> Exercise description: All of the lines below are to be transcribed faithfully, with pictures excluded from the copy.

> Exercise data:
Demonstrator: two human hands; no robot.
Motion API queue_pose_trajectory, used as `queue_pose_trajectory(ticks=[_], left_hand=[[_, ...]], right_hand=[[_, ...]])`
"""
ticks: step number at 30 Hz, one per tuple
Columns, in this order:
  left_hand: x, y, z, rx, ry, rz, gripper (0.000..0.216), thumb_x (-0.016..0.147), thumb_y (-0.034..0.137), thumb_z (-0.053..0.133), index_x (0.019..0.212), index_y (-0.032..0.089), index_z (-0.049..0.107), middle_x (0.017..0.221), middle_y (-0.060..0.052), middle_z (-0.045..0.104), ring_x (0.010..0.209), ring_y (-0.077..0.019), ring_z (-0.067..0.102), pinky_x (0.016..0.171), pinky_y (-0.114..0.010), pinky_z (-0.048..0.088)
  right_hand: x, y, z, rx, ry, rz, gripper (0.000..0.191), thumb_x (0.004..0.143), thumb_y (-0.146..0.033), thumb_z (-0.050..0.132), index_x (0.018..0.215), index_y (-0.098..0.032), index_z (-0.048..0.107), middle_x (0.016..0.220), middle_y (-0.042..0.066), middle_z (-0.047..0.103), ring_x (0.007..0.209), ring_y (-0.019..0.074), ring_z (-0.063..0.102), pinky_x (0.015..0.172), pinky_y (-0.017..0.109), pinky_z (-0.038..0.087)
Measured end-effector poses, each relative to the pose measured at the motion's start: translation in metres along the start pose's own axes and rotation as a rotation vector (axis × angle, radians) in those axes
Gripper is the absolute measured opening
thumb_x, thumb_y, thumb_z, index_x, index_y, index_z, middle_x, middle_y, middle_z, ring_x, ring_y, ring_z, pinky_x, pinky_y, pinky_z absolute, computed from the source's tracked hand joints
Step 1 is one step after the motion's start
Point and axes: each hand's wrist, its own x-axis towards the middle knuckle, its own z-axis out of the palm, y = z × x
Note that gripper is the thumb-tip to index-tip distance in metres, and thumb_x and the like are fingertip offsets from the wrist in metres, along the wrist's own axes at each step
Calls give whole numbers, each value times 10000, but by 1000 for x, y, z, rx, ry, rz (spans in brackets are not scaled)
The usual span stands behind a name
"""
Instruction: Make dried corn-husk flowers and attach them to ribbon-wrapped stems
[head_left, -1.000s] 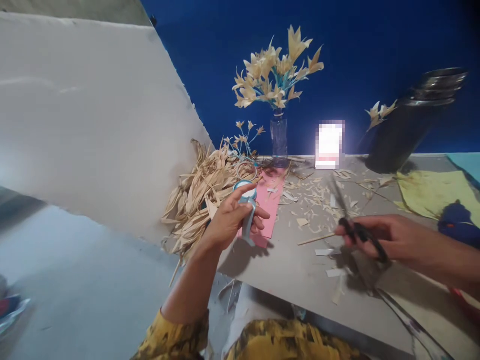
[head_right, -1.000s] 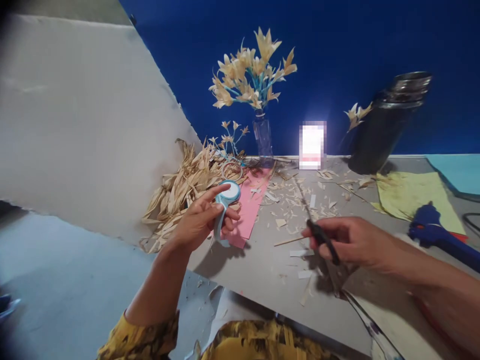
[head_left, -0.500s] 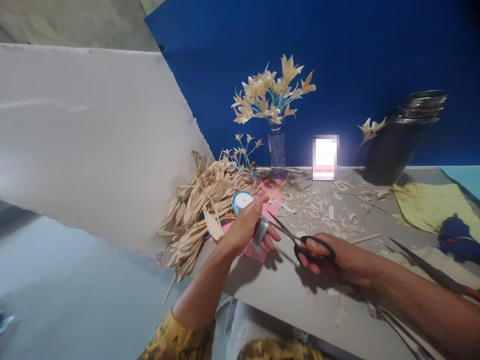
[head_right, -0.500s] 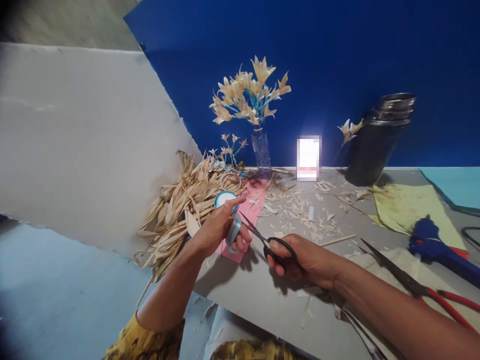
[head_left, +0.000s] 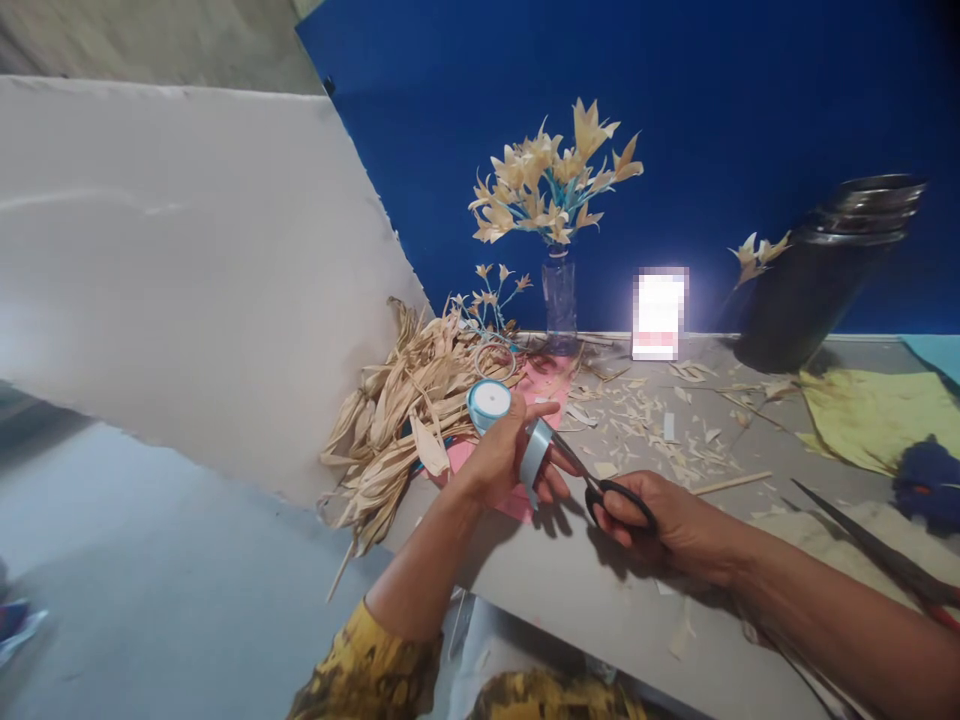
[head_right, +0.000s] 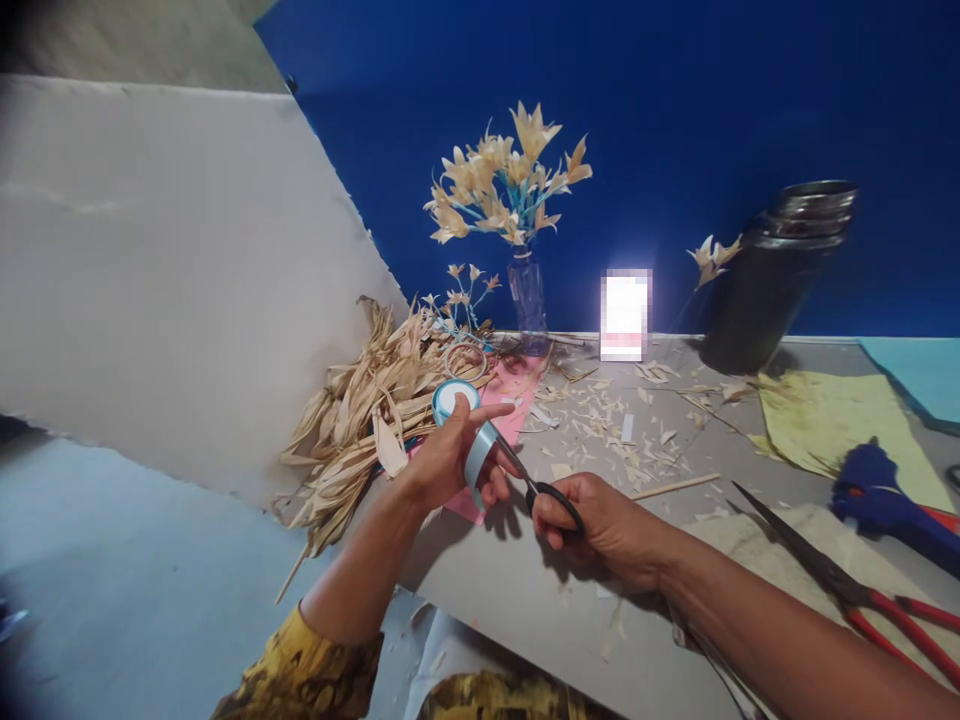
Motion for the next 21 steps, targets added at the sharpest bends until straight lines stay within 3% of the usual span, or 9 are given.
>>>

> Task solution:
Demonstrator: two human hands; no robot.
Motion API queue_pose_trajectory, used as `queue_pose_trajectory(ticks=[_], left_hand=[[_, ...]], right_hand=[[_, ...]])`
"""
ticks: step number at 30 Hz, one per tuple
Columns, in this order:
  left_hand: x, y, z, rx, ry, rz, gripper (0.000..0.216), thumb_x (-0.016..0.147), thumb_y (-0.034..0.137), thumb_z (-0.053..0.133), index_x (0.019..0.212), index_y (-0.032..0.089), index_z (-0.049..0.107), middle_x (0.017..0.221), middle_y (-0.060..0.052), middle_z (-0.045..0.104), ring_x (0.010..0.209), ring_y (-0.077..0.019), ring_z (-0.067..0.102), pinky_x (0.016..0.171), pinky_y (-0.114..0.010), pinky_z (-0.048..0.088)
  right_hand: x, y, z, rx, ry, rz, gripper (0.000..0.191), thumb_x (0.004..0.143), thumb_y (-0.146..0.033), thumb_z (-0.050..0.132), index_x (0.018..0.215), index_y (-0.098..0.032), index_z (-0.048..0.107), middle_x (0.016..0.220), middle_y (-0.042..0.066), middle_z (-0.047..0.103), ring_x (0.007..0.209), ring_y (-0.019..0.074), ring_z (-0.063..0.102), pinky_x (0.015..0.172), pinky_y (-0.017..0.109), pinky_z (-0.038..0.087)
Measured end-effector poses, each relative to the pose measured at the motion's start: translation in metres along the start pose's own axes and rotation as a rotation vector (axis × angle, radians) in those axes
Gripper is the absolute measured opening
thumb_x, thumb_y, thumb_z, index_x, index_y, index_z, middle_x, middle_y, middle_z, ring_x, ring_y, ring_z, pinky_x, pinky_y, pinky_z absolute, computed from the source's tracked hand joints
Step 1 is one step after the motion's start
Point and axes: each hand's wrist, its own x-axis towards the middle knuckle, its own z-axis out of the palm, y = z × x
Note that gripper is the thumb-tip to index-tip distance in metres, and thumb_x and the like are fingertip offsets from the wrist in metres, along the wrist's own axes at each step
Calls give whole numbers, each value times 10000, but by 1000 for x, y, z, rx, ry, rz (spans in brackets are not scaled)
The usual span stands behind a name
"""
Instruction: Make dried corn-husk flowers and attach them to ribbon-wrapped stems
[head_left, -1.000s] 
[head_right, -1.000s] 
[head_left, -0.500s] 
[head_right, -0.500s] 
[head_left, +0.000s] 
[head_right, +0.000s] 
Motion for the next 21 steps, targets added at the sharpest bends until straight lines stay within 3% of the usual span, or 9 are given.
>>>

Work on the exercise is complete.